It took Sally somewhat aback, this confident ferociousness.

"Them that brag ain't always the ones that do things," she declared.
"But why are you staying here?"

"To keep Gaspar till the sheriff comes for him."

Sally grew white.

"Don't you see that there's nothing to be afraid of?" asked John Gaspar. "See how close I came to death, and yet I was saved. Why, God doesn't let innocent men be killed, Sally."

For a moment the girl stared at the schoolteacher with tears in her eyes; then she flashed at Riley a glance of utter scorn, as if inviting him to see what an angel upon the earth he was persecuting. But Sinclair remained unmoved.

He informed them of the conditions of his stay. He must be allowed to keep John Gaspar in sight at all times. Only suspicious moves he would resent with violence. Sally Bent heard all of this with openly expressed hatred and contempt. John Gaspar showed no emotion whatever.

"By heaven," declared Sinclair, when the girl had gone about some housework, "I'd actually think you believed that God was on your side. You talk about Him so familiar—like you and Him was partners."

John Gaspar smiled one of his rare smiles. He had a way of looking for a long moment at another before he spoke. All that he was about to say was first registered in his face. It was easy to understand how Sally Bent had been entrapped by the classic regularity of those features and the strange manner of the schoolteacher. She lived in a country where masculine men were a drug on the market. John Gaspar was the pleasant exception.

"You see," explained Gaspar, "I had to cheer Sally by saying something like that. Women like to have such things said. She'll be absolutely confident now, because she thinks I'm not disturbed. Very odd, but very true."

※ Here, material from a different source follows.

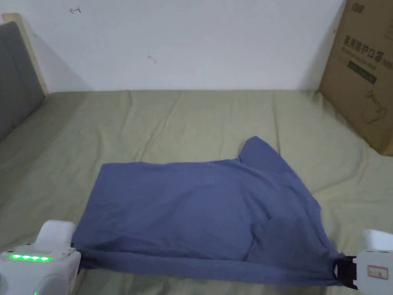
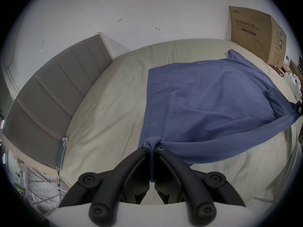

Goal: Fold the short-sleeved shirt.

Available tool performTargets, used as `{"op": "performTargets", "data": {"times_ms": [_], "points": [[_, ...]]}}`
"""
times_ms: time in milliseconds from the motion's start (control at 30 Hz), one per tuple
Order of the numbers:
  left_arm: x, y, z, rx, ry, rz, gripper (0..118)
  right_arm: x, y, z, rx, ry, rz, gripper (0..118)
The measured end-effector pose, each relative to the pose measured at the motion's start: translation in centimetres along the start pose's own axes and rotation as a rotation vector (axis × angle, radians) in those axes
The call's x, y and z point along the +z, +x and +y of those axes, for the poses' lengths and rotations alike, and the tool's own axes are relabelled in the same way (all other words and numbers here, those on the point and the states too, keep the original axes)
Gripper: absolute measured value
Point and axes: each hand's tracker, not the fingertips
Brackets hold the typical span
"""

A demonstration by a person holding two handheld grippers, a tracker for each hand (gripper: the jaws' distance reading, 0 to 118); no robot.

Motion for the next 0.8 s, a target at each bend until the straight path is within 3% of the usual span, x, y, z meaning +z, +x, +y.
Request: {"op": "performTargets", "data": {"times_ms": [67, 167, 200, 233, 267, 300, 333, 367, 400, 433, 567, 600, 633, 667, 700, 733, 800], "points": [[0.8, -0.3, -2.1, 0.039, -0.023, -0.021, 2, 0.4, 0.7, -1.7, -0.042, -0.010, 0.005, 4], [1.2, -0.6, -4.3, 0.063, -0.031, -0.036, 5, 0.6, 1.1, -3.4, -0.043, -0.010, 0.014, 4], [1.2, -0.6, -4.5, 0.073, -0.037, -0.035, 12, 0.6, 1.1, -3.7, -0.046, -0.004, 0.021, 4], [1.4, -0.7, -4.8, 0.102, -0.035, -0.040, 31, 0.6, 1.0, -4.0, -0.051, 0.002, 0.024, 9], [1.7, -0.8, -4.9, 0.129, -0.024, -0.047, 39, 0.6, 1.0, -4.1, -0.047, 0.005, 0.026, 12], [1.9, -1.1, -4.8, 0.135, -0.034, -0.054, 39, 0.8, 0.9, -4.3, -0.024, 0.015, 0.009, 12], [1.9, -1.4, -4.7, 0.135, -0.053, -0.066, 69, 1.1, 0.7, -4.4, 0.010, 0.029, -0.035, 31], [2.3, -1.6, -4.9, 0.155, -0.051, -0.068, 97, 1.3, 0.7, -4.4, 0.038, 0.035, -0.053, 56], [3.0, -1.9, -5.0, 0.181, -0.028, -0.079, 111, 1.6, 0.7, -4.3, 0.052, 0.042, -0.061, 81], [4.0, -2.1, -5.0, 0.198, 0.000, -0.093, 109, 2.3, 0.7, -4.3, 0.044, 0.060, -0.049, 88], [6.8, -2.2, -5.5, 0.246, 0.014, -0.120, 105, 4.6, 0.6, -4.3, 0.054, 0.135, 0.011, 88], [6.5, -2.6, -6.1, 0.262, 0.017, -0.148, 97, 5.0, 0.4, -4.5, 0.050, 0.143, 0.026, 87], [6.8, -2.5, -6.5, 0.262, 0.014, -0.157, 71, 5.4, 0.1, -4.7, 0.054, 0.146, 0.048, 79], [6.8, -2.2, -7.0, 0.256, 0.007, -0.157, 41, 5.6, 0.0, -5.0, 0.061, 0.147, 0.058, 60], [6.8, -1.7, -7.7, 0.251, 0.007, -0.149, 11, 5.8, -0.3, -5.5, 0.060, 0.144, 0.053, 34], [6.6, -1.2, -8.4, 0.224, 0.021, -0.103, 1, 5.7, -0.8, -6.0, 0.059, 0.145, 0.028, 10], [6.3, -0.8, -9.2, 0.224, 0.003, -0.087, 0, 5.2, -1.0, -6.9, 0.064, 0.143, 0.016, 3]]}}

"And it seems to me," said Sinclair, frowning, "that you're not much disturbed, Gaspar. How does that come?"

"What can I do?"

"Maybe you'd be man enough to try to break away."

"From you? Tush! I know it is impossible. I'd as soon try to hide myself in an open field from that hawk. No, no! I'll give you my parole, my word of honor that I'll make no escape."

But Sinclair struck in with: "I don't want your parole. Hang it, man, just do your best, and I'll do mine. You try to give me the slip, and I'll try to keep you from it. That's square all around."

Gaspar observed him with what seemed to be a characteristic air of judicious reserve, very much as if he suspected a trap. A great many words came up into the throat of Riley Sinclair, but he refrained from speech.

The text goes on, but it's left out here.